After the departure of the Thirteen American Colonies from British North America, there was an increase in population within the Canadas, divided in 1791 into Upper Canada (now called Ontario) and Lower Canada (now called Quebec), including most of the previously populated areas of the New France colony, and within the Maritimes, including Nova Scotia, New Brunswick, and Prince Edward Island.

Some of the early Canadian Presbyterians were United Empire Loyalists of Scots descent, and others came directly from Scotland, such as in the 1773 arrival of The Hector in Pictou, Nova Scotia.

Early Clergy represented many strands of reformed theology, and were educated in Scotland, Ireland, and the United States.
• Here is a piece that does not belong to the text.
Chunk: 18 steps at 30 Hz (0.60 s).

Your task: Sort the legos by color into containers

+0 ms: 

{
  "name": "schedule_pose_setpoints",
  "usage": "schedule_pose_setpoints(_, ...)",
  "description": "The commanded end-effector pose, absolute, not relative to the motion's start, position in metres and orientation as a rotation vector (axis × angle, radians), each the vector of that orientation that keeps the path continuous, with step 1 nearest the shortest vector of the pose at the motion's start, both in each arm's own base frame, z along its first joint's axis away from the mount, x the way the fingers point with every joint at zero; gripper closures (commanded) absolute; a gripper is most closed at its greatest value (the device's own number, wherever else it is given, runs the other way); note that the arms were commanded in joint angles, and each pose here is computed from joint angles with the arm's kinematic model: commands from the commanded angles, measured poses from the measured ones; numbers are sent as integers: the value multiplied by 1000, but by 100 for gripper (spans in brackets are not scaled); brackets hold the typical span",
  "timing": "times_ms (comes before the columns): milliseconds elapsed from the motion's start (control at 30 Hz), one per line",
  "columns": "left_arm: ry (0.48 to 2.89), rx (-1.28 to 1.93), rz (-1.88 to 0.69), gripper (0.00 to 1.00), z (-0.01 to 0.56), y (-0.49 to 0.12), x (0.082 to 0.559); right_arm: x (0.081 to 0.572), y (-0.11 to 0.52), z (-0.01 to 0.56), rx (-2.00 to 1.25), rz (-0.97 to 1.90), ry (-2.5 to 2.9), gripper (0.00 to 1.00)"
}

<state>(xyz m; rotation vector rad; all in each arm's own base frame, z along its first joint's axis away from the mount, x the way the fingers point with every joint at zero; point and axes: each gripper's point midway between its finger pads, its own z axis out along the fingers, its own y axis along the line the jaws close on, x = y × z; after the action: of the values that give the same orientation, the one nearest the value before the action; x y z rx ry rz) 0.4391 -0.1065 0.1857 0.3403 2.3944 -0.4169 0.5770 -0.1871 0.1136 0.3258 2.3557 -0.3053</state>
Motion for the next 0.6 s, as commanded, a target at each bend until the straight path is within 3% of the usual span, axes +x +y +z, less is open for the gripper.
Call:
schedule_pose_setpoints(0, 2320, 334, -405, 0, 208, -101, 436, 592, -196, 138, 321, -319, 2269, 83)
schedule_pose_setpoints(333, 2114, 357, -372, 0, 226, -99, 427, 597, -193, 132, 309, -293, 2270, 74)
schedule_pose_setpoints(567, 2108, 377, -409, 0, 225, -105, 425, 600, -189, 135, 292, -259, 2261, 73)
Initial attempts at forming native Presbyteries were futile. American influences in the Canadas came first from Dutch Reformed missionaries from New York State, and later American Presbyterians from many different Presbyterian groupings.

Congregations were eventually formed in many communities (initially in townships over towns), and usually after a lengthy period without any supply from clergy (in the Red River Colony in Manitoba, it took thirty years); in many cases, family worship consisted of devotions and catechisms.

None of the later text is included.